У подростков всё происходит очень быстро. Сидела-сидела Лиза на диване, не представляла даже, как своё такси подождать полминуты на улице у подъезда («Там же дождь может пойти или снег!») и вдруг заявляет: «Никогда не понимала джигитовку!»
Что-о-о?!
Ах да! Оказывается, Лиза двадцать минут покаталась на лошади. Конный спорт показался ей идеальным, прямо созданным для неё. В школе сидишь на стуле, дома – на диване, с дивана пересаживаешься на такси, просишь водителя припарковаться прямо у лошади, а дальше тебя сажают на лошадь, и ты сидишь уже на ней. Лепота!
Но ещё через два занятия лошадь показала характер. Вот ещё, будут всякие диванные Лизы ей помыкать! И всё, Лиза ещё слабенько буркнула, что она «никогда не понимала» галоп и все разговоры о лошадях свелись на нет.
А тут у меня моя Сонечка-Монечка взбеленилась, всё-таки недаром говорят, в тихом омуте черти водятся. Сидела, сидела такая бессловесная, на расстоянии тридцати сантиметров её не слыхать, ничего сложнее: «Привет! Как дела? У меня есть апельсин» с английского на русский перевести не могла (смысл понимала - сформулировать не могла), причастия, деепричастия, идиомы ей не повиновались, и вдруг…
Задают ей перевести Шекспира. Художественно. И я вовсю негодую, слюной брызжу: «Руки прочь от Шекспира! Только вот Сонечка-Монечка его ещё не переводила!»
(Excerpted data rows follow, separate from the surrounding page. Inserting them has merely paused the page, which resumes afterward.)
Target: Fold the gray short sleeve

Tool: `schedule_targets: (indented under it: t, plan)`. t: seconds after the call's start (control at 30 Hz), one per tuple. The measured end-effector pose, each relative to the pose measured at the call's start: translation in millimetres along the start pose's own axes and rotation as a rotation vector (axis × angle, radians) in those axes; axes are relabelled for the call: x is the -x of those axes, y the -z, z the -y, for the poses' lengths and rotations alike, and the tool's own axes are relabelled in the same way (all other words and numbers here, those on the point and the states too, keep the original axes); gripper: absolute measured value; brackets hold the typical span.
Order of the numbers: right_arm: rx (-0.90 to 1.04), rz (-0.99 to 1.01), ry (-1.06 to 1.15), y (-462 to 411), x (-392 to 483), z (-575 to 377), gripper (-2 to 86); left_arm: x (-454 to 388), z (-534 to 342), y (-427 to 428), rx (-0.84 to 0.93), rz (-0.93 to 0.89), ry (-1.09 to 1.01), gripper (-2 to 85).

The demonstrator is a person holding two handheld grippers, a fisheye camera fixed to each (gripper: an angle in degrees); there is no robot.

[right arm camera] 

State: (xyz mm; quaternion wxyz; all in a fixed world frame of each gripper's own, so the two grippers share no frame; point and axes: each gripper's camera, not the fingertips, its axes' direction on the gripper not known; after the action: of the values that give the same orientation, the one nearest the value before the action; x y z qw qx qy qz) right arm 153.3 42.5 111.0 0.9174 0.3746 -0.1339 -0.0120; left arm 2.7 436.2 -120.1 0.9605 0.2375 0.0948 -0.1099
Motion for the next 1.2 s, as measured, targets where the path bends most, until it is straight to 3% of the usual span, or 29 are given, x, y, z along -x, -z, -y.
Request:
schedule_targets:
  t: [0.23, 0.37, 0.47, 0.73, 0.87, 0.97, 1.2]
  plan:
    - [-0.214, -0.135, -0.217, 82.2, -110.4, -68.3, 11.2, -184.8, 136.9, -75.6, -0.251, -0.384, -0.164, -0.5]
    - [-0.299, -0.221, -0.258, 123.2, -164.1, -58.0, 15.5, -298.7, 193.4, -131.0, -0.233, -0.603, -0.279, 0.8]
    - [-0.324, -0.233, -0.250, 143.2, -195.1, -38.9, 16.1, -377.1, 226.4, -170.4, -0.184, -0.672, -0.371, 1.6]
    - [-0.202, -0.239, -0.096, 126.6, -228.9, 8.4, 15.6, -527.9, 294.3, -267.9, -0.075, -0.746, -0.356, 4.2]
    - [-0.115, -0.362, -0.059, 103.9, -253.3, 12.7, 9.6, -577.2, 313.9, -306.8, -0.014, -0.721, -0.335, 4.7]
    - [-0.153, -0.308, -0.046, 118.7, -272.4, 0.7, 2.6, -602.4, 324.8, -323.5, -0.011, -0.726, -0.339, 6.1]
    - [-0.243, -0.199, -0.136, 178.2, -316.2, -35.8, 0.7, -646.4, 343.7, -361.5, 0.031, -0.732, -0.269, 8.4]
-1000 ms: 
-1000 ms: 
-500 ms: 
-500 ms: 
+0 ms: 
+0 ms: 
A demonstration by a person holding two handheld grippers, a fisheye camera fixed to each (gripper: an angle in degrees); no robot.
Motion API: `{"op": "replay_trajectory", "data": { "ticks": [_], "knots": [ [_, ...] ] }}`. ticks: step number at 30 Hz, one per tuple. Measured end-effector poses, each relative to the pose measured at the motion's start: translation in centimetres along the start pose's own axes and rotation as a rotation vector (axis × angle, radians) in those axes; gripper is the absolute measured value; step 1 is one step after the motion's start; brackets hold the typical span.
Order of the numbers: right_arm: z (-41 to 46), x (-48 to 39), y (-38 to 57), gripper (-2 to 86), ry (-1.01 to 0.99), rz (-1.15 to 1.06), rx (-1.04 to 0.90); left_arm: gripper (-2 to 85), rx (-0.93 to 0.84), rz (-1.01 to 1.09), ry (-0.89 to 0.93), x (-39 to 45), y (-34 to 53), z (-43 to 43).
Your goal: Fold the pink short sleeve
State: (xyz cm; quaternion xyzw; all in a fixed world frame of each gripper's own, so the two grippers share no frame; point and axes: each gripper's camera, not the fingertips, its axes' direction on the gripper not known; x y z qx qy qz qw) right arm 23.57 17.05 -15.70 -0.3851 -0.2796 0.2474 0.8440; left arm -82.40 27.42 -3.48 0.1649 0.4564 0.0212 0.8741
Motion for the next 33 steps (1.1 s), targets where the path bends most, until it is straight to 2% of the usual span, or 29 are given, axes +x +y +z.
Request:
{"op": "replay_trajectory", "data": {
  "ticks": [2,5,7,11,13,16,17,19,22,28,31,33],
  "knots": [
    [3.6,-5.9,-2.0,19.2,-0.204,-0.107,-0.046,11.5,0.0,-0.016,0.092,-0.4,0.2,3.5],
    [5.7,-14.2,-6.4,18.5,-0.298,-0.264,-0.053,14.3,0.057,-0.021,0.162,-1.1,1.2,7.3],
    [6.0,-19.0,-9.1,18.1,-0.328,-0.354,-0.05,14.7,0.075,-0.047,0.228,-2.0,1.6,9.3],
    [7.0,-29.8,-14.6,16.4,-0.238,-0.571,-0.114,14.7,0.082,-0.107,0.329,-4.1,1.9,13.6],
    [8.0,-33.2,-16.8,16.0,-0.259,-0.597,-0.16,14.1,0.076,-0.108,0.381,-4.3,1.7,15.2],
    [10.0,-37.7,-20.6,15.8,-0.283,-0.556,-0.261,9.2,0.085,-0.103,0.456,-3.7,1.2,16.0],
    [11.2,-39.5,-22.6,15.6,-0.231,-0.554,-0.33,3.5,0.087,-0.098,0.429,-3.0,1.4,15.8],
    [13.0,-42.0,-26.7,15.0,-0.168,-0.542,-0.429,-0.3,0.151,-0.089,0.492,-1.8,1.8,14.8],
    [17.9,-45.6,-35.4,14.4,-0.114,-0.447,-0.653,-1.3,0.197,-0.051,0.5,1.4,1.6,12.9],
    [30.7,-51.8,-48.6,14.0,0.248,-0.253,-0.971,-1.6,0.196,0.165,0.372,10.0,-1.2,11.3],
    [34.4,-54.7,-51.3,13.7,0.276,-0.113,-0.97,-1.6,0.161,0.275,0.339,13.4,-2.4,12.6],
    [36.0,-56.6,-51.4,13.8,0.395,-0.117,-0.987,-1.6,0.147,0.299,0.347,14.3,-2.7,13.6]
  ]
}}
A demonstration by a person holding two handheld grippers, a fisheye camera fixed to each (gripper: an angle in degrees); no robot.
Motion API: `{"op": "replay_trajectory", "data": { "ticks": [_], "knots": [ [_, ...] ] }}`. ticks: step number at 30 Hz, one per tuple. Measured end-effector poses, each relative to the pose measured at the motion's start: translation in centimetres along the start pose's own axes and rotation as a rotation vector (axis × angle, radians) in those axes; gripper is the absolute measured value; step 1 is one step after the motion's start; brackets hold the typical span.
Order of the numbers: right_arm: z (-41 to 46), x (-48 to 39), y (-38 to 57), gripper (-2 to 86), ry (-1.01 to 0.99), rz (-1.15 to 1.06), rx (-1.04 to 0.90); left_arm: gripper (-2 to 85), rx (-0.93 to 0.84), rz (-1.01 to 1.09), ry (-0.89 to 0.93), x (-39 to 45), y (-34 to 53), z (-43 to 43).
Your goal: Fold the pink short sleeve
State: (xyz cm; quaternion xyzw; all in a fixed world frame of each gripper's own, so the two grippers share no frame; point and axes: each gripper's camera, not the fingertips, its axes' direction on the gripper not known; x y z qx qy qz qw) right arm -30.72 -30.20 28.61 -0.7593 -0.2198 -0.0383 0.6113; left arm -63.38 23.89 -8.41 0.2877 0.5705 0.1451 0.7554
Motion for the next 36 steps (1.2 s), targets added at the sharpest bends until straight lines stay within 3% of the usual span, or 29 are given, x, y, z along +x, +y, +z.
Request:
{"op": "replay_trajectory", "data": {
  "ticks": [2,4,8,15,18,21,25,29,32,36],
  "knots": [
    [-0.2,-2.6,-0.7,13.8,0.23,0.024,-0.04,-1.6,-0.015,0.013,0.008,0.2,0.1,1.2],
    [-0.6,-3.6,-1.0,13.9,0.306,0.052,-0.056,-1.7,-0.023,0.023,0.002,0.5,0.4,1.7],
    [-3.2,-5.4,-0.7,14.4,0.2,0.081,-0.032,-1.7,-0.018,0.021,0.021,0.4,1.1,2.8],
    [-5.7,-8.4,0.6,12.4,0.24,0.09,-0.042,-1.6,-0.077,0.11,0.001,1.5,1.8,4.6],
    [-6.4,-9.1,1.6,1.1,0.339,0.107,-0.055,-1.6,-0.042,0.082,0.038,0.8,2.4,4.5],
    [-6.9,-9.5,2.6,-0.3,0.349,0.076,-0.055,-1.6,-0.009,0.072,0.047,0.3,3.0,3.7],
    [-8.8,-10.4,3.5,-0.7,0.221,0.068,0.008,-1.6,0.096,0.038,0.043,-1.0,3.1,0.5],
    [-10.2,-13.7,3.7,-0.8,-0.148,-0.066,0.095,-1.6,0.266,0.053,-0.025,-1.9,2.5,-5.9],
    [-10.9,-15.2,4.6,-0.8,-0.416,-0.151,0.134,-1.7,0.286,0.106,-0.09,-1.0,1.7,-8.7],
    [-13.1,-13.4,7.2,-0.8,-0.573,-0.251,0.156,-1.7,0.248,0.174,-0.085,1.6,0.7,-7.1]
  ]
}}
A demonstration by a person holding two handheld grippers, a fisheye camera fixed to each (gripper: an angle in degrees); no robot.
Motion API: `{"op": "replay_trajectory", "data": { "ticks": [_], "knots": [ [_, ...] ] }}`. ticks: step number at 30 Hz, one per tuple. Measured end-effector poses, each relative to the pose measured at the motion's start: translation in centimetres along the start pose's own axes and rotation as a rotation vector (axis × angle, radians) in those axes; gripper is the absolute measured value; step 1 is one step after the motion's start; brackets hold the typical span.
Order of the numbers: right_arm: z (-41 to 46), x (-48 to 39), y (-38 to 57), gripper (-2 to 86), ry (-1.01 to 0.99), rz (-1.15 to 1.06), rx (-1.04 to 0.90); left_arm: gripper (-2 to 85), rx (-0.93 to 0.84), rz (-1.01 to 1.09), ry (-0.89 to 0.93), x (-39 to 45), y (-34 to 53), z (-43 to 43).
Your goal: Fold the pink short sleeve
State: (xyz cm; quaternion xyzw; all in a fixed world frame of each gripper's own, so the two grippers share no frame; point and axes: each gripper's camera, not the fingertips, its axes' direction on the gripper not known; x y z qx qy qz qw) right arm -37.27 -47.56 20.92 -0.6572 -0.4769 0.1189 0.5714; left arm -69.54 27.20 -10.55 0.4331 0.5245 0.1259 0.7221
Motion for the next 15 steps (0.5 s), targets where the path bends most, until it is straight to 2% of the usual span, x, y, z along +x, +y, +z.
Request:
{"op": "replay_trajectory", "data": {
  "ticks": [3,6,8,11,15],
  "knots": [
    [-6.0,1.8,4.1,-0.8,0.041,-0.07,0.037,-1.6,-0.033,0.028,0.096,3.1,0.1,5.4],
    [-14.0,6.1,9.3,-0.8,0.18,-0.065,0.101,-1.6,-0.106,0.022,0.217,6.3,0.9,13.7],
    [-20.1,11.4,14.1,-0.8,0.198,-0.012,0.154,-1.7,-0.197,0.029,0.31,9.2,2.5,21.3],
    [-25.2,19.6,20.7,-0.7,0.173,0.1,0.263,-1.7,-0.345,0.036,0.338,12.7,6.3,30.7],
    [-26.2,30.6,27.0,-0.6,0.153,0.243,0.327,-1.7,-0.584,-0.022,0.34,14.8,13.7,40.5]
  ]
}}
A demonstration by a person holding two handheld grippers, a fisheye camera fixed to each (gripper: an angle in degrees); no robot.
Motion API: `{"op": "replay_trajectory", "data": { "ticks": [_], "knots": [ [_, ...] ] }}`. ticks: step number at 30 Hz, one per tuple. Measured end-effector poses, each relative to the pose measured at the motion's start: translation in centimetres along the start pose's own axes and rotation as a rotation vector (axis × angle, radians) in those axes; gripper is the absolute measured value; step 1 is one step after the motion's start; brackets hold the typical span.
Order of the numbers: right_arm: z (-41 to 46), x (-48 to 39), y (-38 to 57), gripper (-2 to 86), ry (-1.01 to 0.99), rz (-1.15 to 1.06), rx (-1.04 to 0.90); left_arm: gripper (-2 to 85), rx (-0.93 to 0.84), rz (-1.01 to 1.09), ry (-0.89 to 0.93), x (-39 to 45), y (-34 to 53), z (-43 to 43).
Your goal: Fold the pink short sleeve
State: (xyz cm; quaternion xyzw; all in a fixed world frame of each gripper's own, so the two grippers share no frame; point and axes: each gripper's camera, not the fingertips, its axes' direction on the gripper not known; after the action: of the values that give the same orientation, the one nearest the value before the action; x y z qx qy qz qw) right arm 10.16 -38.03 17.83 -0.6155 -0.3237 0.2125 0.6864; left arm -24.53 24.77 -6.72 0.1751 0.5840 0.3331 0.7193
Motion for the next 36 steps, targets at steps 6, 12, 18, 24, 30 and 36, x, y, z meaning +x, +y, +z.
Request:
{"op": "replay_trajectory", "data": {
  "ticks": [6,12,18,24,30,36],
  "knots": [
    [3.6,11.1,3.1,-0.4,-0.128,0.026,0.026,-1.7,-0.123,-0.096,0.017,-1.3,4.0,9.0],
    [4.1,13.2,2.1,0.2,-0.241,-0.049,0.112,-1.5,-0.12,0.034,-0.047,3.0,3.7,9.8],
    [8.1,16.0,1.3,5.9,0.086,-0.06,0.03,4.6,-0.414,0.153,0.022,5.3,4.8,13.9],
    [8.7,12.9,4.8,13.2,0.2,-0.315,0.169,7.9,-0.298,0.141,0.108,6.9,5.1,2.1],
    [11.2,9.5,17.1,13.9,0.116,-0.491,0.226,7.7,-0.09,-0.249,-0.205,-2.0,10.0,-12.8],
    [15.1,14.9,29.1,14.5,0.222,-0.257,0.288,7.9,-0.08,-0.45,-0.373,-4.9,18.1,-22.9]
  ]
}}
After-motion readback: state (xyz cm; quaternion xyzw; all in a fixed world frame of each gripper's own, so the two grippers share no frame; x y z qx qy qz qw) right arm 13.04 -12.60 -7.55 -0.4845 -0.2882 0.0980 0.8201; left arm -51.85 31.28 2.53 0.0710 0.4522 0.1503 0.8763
Ну да, да, я знаю, что это такое. У нас в школе Шекспира переводили даже самые сильные в слабой группе.
У мамы моей, когда она о Сонечкиной доле узнала, сердце сжалась: «Ну как она будет?! Ну чего она там напереводит, господи! Что она за переводчик! Уж сделай ты ей!»
- Я?!
- Ну Ириш, тебе это ничего не стоит.
- Шекспира перевести ничего не стоит?!
- Ну не до хорошего уж… Переделаешь там – возьмёшь немного от этого, немного от этого…
Я уж тут, грешным делом, зашелестела переводами 130-го сонета… ну и оригиналом зашелестела как… та-да-да-дам! Выяснилось такое!..
Я тут эту Сонечку-Монечку свою потрясла как грушу: что, мол, надо именно Шекспира, именно сонет? Никого посовременнее нельзя?»
И тут выяснилось, что ничего подобного ей не задавали. На самом деле задали какой-то скучный проект незнамо на сколько страниц, к концу учебного года.
А она возьми и скажи, как в тяжёлом бреду: «Можно я что-нибудь переведу?» Всё это было как наважденье: «Можно возьму стихотворенье? Переведу его складно…» «Англичанка» кивнула: «Ну, ладно».
- Хорошо, а Шекспира кто придумал?
- Ну… это я так… можно и не Шекспира…
- Так, может быть, я тебе тогда какой-нибудь рассказ подберу? Его перевести для начала попробуешь?
- Ну… я хотела бы… в рифму. Всё-таки… я себя позиционирую как поэта.
«Как поэта»?! Серьёзные заявочки на успех. Давно ли? Со вчерашнего дня?
Подобрала ей Милна, подобрала какого-то современного автора про худенького кота и толстого мышонка. Милн лучше, говорит. Ну ещё бы!
- Хорошо, - говорю, - первая и третья строчки холостые, вторая и четвёртая рифмуются. Было бы идеально, если бы в твоём переводе схема рифмовка сохранилась. Я за сохранение схемы рифмовки. Хотя, многие переводчики этого не придерживаются.
- Я тоже за сохранение! – подаёт голос Сонечка.
Да, ещё скажи, что ты за то, чтобы все наши фигуристы и фигуристки прыгали четверные аксели, чтобы никто не падал, чтобы все наши футболисты забивали, и чтобы тоже никто не падал и не корчился на газоне.
В конце занятия я уточнила:
- И когда нужно сдать перевод?
- Ну… мне ещё надо подумать… как я это всё буду делать… Учительница хочет, чтобы я с этим на конференции выступала в декабре… Но я не успею. Тогда до конца учебного года… Ну… там просто зачёт или незачёт…
- Кто ж тебе незачёт поставит в школе за творческое задание?
- Ну… если не сделать…
На этом, мисс, я вас оставляю наедине с Аланом Милном. Принципиально вмешиваться не буду.